Organization of observations. In addition to its importance in biological and geographical research, phenology is valuable in improving the efficiency of applied scientific services.
Most countries have established networks of phenological observation posts to identify geographical phenological patterns. The USSR began operating such a network in 1924 under the auspices of various regional-studies organizations; in 1939 the network was put under the authority of the Geographical Society of the USSR. Between 1965 and 1975, approximately 3,500 volunteer corresponding members had joined the society. The observation posts are supervised by the society’s phenological division, with the help of local organizations in Moscow, Vilnius, Riga, Krasnoiarsk, Irkutsk, and other cities. The results of long-term phenological observations at a specific location are published in calendars of nature in the form of a table or graph with average times of local phenomena observed over the course of years. The calendar of nature is a valuable reference source for studying the occurrence of many seasonal phenomena. Phenological research is conducted by botanical, zoological, and geographical institutions, including institutes of the Academy of Sciences of the USSR. Geographical institutions conduct comprehensive research on the structure of geographical complexes and ecosystems. State preserves also conduct comprehensive research by compiling chronicles of nature.
Economic importance. Phenological patterns are of great importance in compiling regional calendars for several sectors of the economy, such as agriculture, the timber industry, and hunting. These calendars are used to develop measures for the protection of nature and to control pests and diseases of plants, as well as parasites and transmissible diseases of humans and livestock. They are also used in apiculture and sericulture. Phenology also informs the aviation industry of massive bird migrations and indicates the best seasons for telemetering the earth’s surface by helicopter, airp.ane, and rocket.

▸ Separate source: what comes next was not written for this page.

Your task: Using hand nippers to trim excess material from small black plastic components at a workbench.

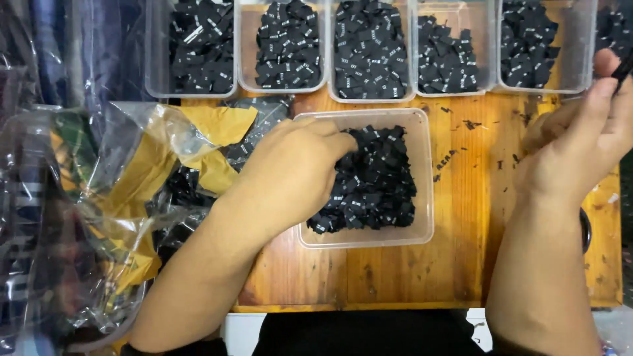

Phenological research is used in selecting sites for sanatoriums and houses of rest, as well as tourist routes and excursions. Phenological maps, especially large-scale maps, are essential for planning seasonal production. Phenological observations help identify local natural indicators that can be used to determine seasonal phenomena and predict the character of the current growing season. They are especially important when introducing new plant and animal species and developing new territories.